I don't have a strong opinion, so I will change this. :)
There was a problem hiding this comment.
It's probably worth javadoc to explain how this is different from PARSE_FROM_SOURCE.
There was a problem hiding this comment.
The runtime fields change is definitely the part I was least confident in the solution for. Should source paths be used for all source-only runtime fields? Would that make more sense than having two of these? Does it ever make sense to specify a source-only field as part of the runtime mappings where the source would be part of the parent field?
There was a problem hiding this comment.
Should source paths be used for all source-only runtime fields?
Truly runtime fields can't have sub-fields. That concept only exists in the mapping and runtime fields just have a single path.
There was a problem hiding this comment.
That isn't a simple thing, for what it's worth. We could have built sub-fields into runtime fields. We just didn't because we didn't know why we would have. We didn't think, at the time, that they'd do anything.

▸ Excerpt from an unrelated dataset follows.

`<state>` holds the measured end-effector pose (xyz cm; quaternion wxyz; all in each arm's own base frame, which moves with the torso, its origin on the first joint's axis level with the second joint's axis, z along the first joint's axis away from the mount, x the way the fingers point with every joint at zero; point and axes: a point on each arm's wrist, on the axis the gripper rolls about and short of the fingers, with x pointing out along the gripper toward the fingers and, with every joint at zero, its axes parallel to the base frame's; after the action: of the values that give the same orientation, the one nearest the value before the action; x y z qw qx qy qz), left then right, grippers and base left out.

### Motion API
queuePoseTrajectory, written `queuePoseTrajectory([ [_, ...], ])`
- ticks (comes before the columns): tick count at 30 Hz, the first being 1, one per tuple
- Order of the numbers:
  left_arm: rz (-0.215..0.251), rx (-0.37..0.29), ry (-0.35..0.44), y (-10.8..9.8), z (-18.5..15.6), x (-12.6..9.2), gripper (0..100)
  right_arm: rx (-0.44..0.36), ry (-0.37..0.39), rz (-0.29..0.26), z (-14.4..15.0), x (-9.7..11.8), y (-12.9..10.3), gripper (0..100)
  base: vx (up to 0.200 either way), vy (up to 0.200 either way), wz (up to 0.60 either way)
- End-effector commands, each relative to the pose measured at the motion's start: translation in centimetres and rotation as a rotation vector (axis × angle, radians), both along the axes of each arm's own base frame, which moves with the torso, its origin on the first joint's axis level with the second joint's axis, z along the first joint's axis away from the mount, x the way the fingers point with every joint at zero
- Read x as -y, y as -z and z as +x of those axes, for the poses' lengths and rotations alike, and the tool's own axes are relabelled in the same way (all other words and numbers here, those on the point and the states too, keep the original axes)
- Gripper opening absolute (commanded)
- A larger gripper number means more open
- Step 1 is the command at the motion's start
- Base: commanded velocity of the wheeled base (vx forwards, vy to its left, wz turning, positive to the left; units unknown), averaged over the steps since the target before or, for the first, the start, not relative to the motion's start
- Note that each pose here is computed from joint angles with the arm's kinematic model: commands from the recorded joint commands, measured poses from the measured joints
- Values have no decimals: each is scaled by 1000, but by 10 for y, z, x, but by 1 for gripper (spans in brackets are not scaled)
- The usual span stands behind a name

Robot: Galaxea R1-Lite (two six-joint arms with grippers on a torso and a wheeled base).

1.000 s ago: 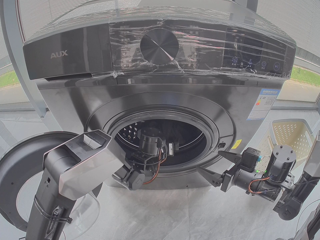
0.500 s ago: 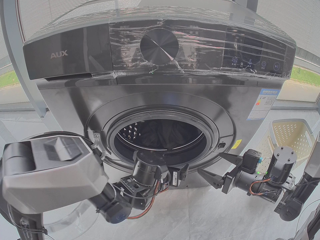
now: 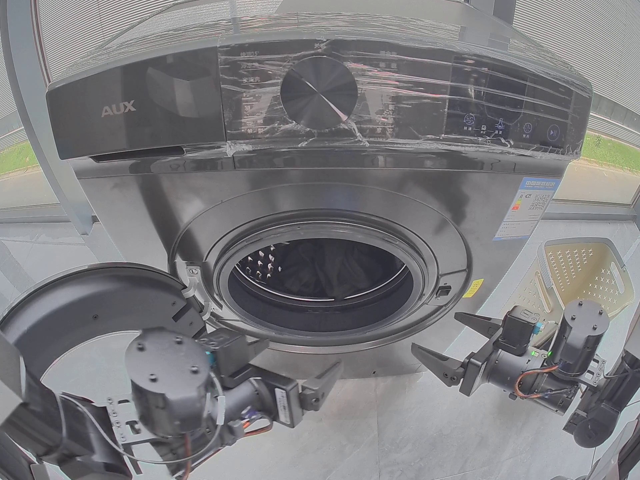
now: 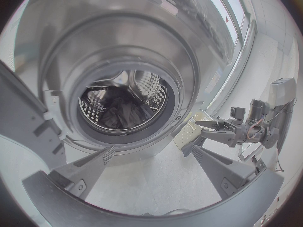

There was a problem hiding this comment.
It's probably worth adding javadoc to explain how this is different from emitFromSource.
There was a problem hiding this comment.
Agreed, at a minimum! Questions from the previous comment are relevant here too.
There was a problem hiding this comment.
I wonder if this is worth doing for all field scripts. I get that we shouldn't do it on every call of the ones that need it, but maybe we shouldn't have this up here. I wonder if it'd be better to move all of the changes in this file to StringFieldScript. I know you want to do this for other types too, but maybe it's not too bad? I'm not sure exactly what to do, but I do think it'd be nice to skip this if we don't need it.
There was a problem hiding this comment.
I'm happy to make this change. I do think this will be extended to all available runtime fields, though. Maybe it would make sense to provide an additional constructor or a boolean value to have this be null?
There was a problem hiding this comment.
I have an instinct that if you implemented it with copy and paste for two field types, like, keyword and ip or something, and then tried to remove the duplications something would pop out. I don't know what. I just think it might be worth trying before adding this for all runtime fields.
|
The design makes sense to me. I left some pretty small stuff to be honest. I'd shoot for adding a test to |
|
@nik9000 Thank you for the feedback! Left some questions in the comments. Also, do you know if there are any negative effects that could come from synthetic source or not having source at all? Would it just output no values? |
|
@javanna @jtibshirani Was wondering if either of you had any thoughts, suggestions, or concerns? I'd like to collect all the feedback before I make any further changes. Thanks! |
|
I posted my quick thoughts yesterday. I think this change deserves more discussion, but it may very well be that this is my feeling as I was not involved when the decision was made to go down this route. |
|
@javanna Thanks for the feedback! Apologies as I missed your comment in the other issue. |
|
Github closed this on me when I was trying to fix the changelog. Will open a new issue with the updated design. |
This change adds source fallback specifically for the keyword field type as part of its mapped field type as an example of how this could be done for all the fields types required for scripting (and possibly other areas such as aggs and sorting?)
I've tried to implement the design as discussed with @jpountz @jtibshirani and @nik9000 as closely as possible with the minimally invasive change. The design is discussed further in this comment (#80504 (comment)).
My questions for y'all are the following:
doc['field'].value) also depends on this code path, without the boolean there is a possible inconsistency in what values a user may get from a script.